» Task item
The answer is a number and only a number: how many lines of the data include the string "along"?

» Available data
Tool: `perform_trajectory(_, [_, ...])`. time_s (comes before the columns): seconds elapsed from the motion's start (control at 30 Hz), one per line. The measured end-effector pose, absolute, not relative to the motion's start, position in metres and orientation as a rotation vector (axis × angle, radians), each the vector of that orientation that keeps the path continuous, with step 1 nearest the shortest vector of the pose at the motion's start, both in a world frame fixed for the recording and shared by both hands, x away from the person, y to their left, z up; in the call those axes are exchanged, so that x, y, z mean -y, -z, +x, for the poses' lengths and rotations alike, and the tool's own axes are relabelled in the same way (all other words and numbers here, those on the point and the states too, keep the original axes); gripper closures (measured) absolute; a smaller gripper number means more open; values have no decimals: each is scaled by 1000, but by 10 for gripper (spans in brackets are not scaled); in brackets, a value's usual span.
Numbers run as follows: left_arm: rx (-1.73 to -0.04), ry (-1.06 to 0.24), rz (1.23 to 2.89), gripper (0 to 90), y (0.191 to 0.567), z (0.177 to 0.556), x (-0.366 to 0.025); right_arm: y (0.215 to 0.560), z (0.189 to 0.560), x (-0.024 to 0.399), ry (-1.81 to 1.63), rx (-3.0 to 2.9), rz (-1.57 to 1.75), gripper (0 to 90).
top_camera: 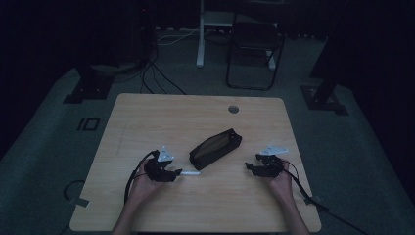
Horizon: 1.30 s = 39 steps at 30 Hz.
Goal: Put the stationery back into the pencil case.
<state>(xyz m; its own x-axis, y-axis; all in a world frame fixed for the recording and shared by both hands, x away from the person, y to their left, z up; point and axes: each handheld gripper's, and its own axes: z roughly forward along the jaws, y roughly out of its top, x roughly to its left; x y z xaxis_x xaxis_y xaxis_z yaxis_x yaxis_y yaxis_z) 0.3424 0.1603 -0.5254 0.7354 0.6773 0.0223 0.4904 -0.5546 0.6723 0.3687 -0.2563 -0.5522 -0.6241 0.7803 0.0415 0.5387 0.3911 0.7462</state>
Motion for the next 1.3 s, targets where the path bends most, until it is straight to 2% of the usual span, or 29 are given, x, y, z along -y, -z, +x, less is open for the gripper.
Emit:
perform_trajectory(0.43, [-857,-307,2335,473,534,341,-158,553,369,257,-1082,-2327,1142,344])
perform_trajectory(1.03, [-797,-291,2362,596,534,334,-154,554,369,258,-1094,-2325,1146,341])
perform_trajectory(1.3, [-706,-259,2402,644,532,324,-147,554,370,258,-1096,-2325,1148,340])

» Expected answer
2